The employee experience is not only the HR function, but every single process an employee, or even a candidate, experiences in their day-to-day interaction with the University. What we decided is that we were going to redefine all the different touch points employees have with the organisation.

We worked with the accounting department, with procurement, with IT, the contact centres, with shared services, to identify the processes that were not adding value to the employee or to the university. We started changing the way we were designing the processes and the interaction.

This conforms to SAP's recommended 4-stage roadmap for transitioning from the old transactional world of HCM to the promised land of HXM. The first step is dissatisfaction with the current model. Next comes the creation of frictionless interactions. The third step is to define, measure and refine those crucial moments that matter. The final state is a shared culture of "sustained enthusiasm."

My take

I can go along with the vision here — it's aligned with trends towards XaaS, digital teamwork and frictionless enterprise that I've identified elsewhere. Organizations do need to transform fast, and they won't succeed unless they engage their people in that transformation.
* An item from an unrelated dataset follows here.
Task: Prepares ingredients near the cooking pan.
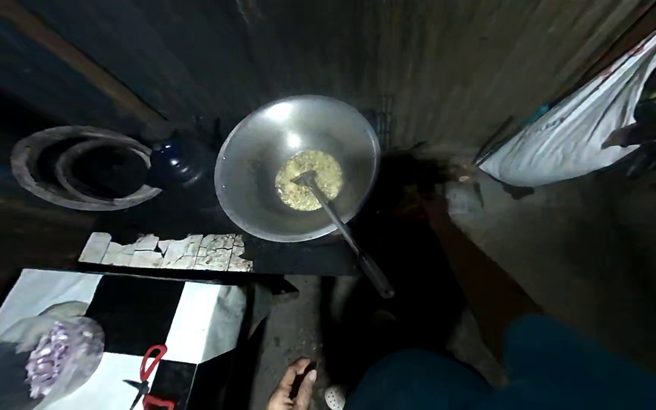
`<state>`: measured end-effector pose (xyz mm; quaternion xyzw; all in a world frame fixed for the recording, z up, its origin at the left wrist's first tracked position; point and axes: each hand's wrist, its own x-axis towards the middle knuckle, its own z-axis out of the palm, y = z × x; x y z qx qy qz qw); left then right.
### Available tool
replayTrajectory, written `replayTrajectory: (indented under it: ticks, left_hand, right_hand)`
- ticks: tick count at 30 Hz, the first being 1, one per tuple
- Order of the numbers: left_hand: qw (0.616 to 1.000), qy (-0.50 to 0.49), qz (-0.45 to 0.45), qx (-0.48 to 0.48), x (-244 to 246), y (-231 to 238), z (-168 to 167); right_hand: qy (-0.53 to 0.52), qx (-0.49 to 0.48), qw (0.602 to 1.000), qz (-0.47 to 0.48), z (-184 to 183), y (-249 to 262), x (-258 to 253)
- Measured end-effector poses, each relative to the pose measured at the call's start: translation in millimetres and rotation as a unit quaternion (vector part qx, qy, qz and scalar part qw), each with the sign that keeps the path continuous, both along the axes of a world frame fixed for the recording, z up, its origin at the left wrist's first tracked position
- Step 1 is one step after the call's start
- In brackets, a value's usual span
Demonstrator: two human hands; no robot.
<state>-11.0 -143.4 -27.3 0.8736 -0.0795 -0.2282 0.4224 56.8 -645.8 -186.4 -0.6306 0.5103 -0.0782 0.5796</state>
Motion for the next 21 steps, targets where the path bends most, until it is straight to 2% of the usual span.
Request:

The problem is that the message comes across from SAP as a sales pitch for Qualtrics that doesn't address the core challenges customers are facing with their current SAP technology stack. In part that's because those incumbent systems require a huge effort to bring them up-to-date, and yet the target state-of-the-art is constantly advancing. Now there's a completely new UX waiting in the wings that assumes a lot of cross-functional integration across multiple enterprise applications.

As a keynote experience, this year's SuccessConnect certainly had a 'wow' factor. I'm sure it delighted many. But as I recently observed, customer experience alone isn't worth much if the ultimate outcome is a disaster. There's a big gap to close between the vision shown on stage this week and the practical reality that customers will ultimately experience. Can SAP deliver? The jury's out on that.